- TASK OBJECTIVE
Print nothing beyond the line with "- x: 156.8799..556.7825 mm": every line from the beginning of the data up to it, that line included, and no pictures.

- SUPPLIED DATA
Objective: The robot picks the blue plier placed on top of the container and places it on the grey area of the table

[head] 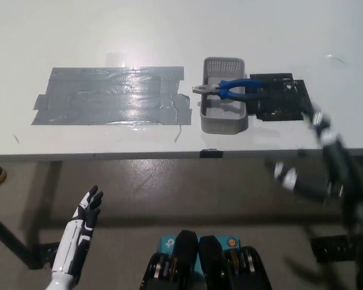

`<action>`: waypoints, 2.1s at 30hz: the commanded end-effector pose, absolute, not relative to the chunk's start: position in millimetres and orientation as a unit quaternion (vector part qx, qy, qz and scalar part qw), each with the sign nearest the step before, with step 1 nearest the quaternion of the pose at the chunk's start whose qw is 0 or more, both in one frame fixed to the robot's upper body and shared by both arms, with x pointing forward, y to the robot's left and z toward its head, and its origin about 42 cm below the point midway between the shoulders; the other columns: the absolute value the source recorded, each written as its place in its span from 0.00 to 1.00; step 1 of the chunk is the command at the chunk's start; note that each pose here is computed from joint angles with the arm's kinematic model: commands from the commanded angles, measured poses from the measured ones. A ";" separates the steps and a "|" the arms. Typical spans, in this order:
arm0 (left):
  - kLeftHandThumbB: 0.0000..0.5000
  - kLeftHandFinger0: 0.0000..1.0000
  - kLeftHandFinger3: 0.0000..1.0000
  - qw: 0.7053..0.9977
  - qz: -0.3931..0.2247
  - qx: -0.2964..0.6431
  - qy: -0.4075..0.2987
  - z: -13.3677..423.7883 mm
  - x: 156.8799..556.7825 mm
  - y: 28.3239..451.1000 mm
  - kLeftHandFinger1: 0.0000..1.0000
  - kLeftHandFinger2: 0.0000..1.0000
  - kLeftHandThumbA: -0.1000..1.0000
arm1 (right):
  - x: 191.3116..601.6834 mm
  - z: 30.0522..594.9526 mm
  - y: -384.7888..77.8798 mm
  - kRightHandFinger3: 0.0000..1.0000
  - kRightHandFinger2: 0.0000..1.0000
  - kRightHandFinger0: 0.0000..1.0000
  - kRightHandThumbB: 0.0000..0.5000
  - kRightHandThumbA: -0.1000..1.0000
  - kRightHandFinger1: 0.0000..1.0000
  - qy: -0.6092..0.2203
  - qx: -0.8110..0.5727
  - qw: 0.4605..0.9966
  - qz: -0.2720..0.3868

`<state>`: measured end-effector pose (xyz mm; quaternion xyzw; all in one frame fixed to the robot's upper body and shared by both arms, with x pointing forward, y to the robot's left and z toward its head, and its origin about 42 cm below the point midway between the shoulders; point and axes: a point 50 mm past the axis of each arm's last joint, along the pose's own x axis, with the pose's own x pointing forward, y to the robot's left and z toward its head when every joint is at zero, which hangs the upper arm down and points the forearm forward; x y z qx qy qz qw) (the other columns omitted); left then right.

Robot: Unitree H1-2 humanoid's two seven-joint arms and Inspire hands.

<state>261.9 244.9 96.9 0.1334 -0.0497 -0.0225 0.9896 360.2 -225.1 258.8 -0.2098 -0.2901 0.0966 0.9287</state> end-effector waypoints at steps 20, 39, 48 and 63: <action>0.00 1.00 1.00 0.986 -0.025 0.138 -0.086 110.8 268.7 243.6 1.00 1.00 1.00 | 543.4 408.8 -162.5 1.00 1.00 1.00 0.64 1.00 1.00 -0.071 -0.552 0.812 0.178; 0.00 1.00 1.00 0.983 -0.032 0.153 -0.097 116.9 276.8 242.4 1.00 1.00 1.00 | 573.2 401.8 -107.7 1.00 1.00 1.00 0.89 1.00 1.00 0.025 -0.568 0.795 0.212; 0.00 1.00 1.00 0.983 -0.031 0.151 -0.100 120.6 280.7 243.8 1.00 1.00 1.00 | 575.6 398.5 -81.8 1.00 1.00 1.00 0.83 1.00 1.00 0.030 -0.619 0.757 0.208; 0.01 1.00 1.00 0.984 -0.034 0.142 -0.105 125.5 282.8 244.7 1.00 1.00 1.00 | 585.0 365.5 -90.6 1.00 1.00 1.00 0.75 1.00 1.00 0.062 -0.650 0.738 0.168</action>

- ANSWER TO THIS EXERCISE
Objective: The robot picks the blue plier placed on top of the container and places it on the grey area of the table

[head] 

`<action>`: waypoints, 2.1s at 30hz: the commanded end-effector pose, absolute, not relative to the chunk's start: position in millimetres and orientation as a unit quaternion (vector part qx, qy, qz and scalar part qw), each with the sign nearest the step before, with step 1 nearest the quaternion of the pose at the chunk's start whose qw is 0 or more, both in one frame fixed to the robot's upper body and shared by both arms, with x pointing forward, y to the robot's left and z toward its head, and its origin about 42 cm below the point midway between the shoulders; the other columns: the absolute value the source recorded, each written as its place in its span from 0.00 to 1.00; step 1 of the chunk is the command at the chunk's start; note that each pose here is computed from joint angles with the arm's kinematic model: commands from the commanded angles, measured poses from the measured ones. A ";" separates the steps and a "|" the arms. Typical spans, in this order:
arm0 (left):
  - kLeftHandThumbB: 0.0000..0.5000
  - kLeftHandFinger0: 0.0000..1.0000
  - kLeftHandFinger3: 0.0000..1.0000
  - qw: 0.7053..0.9977
  - qz: -0.3931..0.2247
  - qx: -0.2964..0.6431
  - qy: -0.4075..0.2987
  - z: -13.3677..423.7883 mm
  - x: 156.8799..556.7825 mm

This finishes the answer.